» **TASK ITEM**:
Repeat exactly, and only, the lines below starting at the line that contains "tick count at" and ending at the line that contains "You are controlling", inclusive of both.

» **INPUT FOR THIS TASK**:
========================
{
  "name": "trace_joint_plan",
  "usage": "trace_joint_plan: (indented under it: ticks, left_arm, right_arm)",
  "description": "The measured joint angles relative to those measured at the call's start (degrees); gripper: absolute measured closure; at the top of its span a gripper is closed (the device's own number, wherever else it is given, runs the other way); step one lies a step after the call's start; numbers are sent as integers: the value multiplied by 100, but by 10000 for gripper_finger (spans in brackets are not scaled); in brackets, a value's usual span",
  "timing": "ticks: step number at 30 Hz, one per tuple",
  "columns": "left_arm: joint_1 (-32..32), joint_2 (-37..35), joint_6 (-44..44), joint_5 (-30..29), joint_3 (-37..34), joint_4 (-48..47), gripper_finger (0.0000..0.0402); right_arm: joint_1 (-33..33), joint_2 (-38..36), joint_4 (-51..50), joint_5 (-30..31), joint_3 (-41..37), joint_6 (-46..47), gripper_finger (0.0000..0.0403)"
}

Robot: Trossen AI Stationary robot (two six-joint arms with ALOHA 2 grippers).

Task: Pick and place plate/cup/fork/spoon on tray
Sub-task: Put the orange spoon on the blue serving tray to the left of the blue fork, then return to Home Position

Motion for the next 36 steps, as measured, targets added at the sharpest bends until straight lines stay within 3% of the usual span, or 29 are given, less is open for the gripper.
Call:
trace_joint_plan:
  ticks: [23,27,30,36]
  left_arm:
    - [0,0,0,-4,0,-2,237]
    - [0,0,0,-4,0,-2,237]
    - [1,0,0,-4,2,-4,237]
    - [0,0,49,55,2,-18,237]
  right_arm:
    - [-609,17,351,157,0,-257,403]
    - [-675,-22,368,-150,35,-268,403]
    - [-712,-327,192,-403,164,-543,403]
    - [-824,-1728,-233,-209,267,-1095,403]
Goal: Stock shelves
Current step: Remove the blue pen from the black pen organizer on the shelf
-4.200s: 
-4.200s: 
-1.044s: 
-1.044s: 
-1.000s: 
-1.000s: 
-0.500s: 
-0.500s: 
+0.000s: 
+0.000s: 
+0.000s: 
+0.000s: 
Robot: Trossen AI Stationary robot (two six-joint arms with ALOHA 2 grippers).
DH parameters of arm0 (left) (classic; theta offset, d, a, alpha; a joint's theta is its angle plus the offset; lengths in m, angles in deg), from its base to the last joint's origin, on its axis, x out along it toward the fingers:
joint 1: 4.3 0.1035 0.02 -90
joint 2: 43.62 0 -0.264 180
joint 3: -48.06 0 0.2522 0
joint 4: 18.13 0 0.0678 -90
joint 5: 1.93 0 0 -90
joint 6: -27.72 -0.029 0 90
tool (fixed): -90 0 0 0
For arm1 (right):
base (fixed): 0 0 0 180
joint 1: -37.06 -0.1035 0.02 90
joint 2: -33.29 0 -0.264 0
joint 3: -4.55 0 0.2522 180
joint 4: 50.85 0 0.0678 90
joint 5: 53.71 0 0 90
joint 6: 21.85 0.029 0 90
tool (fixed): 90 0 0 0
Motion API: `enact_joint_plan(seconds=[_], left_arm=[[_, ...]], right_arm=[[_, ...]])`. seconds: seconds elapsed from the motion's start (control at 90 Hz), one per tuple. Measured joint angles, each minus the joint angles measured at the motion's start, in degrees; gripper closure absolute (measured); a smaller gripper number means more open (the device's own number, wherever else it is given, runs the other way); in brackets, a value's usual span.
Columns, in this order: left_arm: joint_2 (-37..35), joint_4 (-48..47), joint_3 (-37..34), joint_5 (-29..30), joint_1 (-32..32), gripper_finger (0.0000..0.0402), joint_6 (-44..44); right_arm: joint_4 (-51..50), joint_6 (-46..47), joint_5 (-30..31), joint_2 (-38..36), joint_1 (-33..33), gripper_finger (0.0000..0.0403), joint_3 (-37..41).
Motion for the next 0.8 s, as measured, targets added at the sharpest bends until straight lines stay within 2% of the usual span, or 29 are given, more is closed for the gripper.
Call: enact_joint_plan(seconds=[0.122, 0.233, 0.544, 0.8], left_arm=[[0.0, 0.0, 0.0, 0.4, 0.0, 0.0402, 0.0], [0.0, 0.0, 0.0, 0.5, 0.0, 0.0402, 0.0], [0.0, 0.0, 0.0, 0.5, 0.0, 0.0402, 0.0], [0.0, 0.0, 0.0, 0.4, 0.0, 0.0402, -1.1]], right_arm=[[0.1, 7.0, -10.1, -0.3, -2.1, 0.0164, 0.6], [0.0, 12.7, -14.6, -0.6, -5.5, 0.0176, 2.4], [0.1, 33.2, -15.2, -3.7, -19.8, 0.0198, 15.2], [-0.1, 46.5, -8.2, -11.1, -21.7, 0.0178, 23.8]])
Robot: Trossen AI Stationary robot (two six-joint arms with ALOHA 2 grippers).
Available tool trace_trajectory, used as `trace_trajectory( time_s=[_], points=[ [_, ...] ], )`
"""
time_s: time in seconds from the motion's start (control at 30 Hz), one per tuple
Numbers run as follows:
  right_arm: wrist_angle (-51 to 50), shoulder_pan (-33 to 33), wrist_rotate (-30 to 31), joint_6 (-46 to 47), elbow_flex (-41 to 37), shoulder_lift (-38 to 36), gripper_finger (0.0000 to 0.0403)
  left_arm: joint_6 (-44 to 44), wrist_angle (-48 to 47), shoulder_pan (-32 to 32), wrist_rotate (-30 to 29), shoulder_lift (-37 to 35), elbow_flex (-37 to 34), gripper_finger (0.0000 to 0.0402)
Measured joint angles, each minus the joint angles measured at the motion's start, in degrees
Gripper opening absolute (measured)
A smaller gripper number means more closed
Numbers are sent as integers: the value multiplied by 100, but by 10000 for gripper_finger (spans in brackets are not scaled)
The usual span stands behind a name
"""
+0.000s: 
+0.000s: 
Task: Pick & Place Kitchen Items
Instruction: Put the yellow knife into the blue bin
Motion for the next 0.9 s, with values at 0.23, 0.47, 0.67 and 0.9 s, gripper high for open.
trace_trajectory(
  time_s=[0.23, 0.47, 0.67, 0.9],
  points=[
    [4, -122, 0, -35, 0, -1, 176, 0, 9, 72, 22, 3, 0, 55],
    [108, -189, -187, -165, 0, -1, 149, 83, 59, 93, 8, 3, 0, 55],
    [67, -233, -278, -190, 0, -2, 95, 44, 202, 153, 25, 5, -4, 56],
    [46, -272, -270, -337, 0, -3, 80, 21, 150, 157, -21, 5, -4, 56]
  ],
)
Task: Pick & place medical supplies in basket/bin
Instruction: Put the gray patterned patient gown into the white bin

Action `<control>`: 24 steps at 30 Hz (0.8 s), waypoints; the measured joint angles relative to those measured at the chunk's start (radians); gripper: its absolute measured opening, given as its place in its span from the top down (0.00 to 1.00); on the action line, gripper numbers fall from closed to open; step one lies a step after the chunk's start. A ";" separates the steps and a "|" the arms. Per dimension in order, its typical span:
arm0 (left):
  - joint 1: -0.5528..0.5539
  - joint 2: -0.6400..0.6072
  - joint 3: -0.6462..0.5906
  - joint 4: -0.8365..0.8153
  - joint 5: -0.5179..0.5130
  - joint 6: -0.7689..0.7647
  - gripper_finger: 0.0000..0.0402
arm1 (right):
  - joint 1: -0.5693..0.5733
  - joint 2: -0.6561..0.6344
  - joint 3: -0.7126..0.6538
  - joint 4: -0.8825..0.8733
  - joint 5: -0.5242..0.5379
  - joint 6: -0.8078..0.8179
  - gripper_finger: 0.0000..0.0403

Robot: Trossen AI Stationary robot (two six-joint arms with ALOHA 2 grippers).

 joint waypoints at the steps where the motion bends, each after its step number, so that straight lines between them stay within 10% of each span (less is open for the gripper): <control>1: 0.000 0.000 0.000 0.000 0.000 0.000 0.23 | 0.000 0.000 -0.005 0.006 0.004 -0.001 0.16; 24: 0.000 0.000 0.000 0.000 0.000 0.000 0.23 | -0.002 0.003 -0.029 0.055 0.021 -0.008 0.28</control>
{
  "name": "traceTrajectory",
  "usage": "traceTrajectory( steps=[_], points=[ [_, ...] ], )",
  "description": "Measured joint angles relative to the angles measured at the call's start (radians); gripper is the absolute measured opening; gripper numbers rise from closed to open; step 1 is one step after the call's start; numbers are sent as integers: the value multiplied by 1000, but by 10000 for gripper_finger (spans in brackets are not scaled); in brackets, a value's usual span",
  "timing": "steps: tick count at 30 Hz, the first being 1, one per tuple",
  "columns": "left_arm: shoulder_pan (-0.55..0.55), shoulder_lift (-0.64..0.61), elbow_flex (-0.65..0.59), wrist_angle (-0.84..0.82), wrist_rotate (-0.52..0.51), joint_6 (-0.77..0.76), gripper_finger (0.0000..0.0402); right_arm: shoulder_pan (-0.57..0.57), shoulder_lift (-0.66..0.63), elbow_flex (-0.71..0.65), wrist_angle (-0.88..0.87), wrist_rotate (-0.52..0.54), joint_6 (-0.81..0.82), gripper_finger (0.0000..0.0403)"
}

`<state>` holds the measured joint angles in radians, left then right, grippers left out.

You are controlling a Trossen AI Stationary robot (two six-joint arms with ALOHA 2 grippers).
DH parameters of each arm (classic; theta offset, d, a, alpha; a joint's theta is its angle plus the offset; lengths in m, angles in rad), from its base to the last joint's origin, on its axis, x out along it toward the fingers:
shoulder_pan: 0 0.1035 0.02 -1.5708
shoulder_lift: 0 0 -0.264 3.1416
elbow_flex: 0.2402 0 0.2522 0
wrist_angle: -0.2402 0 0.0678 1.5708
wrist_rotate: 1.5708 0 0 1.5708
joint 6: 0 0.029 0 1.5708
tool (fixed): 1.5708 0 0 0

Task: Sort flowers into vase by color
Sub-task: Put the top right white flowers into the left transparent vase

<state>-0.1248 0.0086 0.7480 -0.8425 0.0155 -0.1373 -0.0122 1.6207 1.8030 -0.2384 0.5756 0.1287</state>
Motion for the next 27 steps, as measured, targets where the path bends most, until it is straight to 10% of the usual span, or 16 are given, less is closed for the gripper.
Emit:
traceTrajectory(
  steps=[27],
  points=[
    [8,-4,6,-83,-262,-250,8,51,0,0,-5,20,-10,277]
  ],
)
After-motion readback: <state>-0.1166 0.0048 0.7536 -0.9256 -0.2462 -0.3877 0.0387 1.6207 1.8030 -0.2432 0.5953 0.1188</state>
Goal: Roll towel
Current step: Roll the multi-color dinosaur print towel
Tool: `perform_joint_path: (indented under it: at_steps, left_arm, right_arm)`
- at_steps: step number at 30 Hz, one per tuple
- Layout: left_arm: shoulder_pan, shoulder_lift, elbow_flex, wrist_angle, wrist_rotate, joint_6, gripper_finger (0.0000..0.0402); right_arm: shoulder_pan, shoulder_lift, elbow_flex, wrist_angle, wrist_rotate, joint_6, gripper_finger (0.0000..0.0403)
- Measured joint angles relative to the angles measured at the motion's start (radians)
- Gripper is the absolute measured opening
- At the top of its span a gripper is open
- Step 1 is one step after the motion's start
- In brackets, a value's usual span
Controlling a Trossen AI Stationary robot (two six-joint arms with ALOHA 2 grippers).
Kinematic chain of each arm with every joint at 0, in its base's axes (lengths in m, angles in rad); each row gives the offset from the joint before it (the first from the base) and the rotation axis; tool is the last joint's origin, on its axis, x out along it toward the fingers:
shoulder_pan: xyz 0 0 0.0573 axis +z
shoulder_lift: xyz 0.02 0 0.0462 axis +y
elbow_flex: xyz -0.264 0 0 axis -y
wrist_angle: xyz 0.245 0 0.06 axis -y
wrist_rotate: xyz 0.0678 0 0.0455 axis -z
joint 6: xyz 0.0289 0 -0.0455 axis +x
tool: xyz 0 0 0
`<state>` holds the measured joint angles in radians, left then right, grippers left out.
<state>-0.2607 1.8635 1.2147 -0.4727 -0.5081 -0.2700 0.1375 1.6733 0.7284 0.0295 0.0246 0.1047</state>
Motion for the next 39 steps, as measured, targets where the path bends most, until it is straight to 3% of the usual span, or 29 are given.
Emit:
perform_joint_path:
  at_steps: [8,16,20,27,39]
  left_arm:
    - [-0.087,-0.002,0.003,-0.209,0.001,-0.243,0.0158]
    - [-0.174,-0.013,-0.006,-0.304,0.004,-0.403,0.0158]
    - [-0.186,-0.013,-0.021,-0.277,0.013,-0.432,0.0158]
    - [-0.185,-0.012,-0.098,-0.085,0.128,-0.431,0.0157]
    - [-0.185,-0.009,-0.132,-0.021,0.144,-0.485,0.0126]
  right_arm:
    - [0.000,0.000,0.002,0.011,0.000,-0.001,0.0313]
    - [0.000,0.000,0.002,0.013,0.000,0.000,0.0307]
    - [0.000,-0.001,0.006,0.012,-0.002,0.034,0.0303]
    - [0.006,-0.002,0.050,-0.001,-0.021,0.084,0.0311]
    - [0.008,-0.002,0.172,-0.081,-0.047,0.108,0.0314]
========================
» **TASK OUTPUT**:
  "timing": "steps: tick count at 30 Hz, the first being 1, one per tuple",
  "columns": "left_arm: shoulder_pan (-0.55..0.55), shoulder_lift (-0.64..0.61), elbow_flex (-0.65..0.59), wrist_angle (-0.84..0.82), wrist_rotate (-0.52..0.51), joint_6 (-0.77..0.76), gripper_finger (0.0000..0.0402); right_arm: shoulder_pan (-0.57..0.57), shoulder_lift (-0.66..0.63), elbow_flex (-0.71..0.65), wrist_angle (-0.88..0.87), wrist_rotate (-0.52..0.54), joint_6 (-0.81..0.82), gripper_finger (0.0000..0.0403)"
}

`<state>` holds the measured joint angles in radians, left then right, grippers left out.

You are controlling a Trossen AI Stationary robot (two six-joint arms with ALOHA 2 grippers).

No further output is needed for the exercise.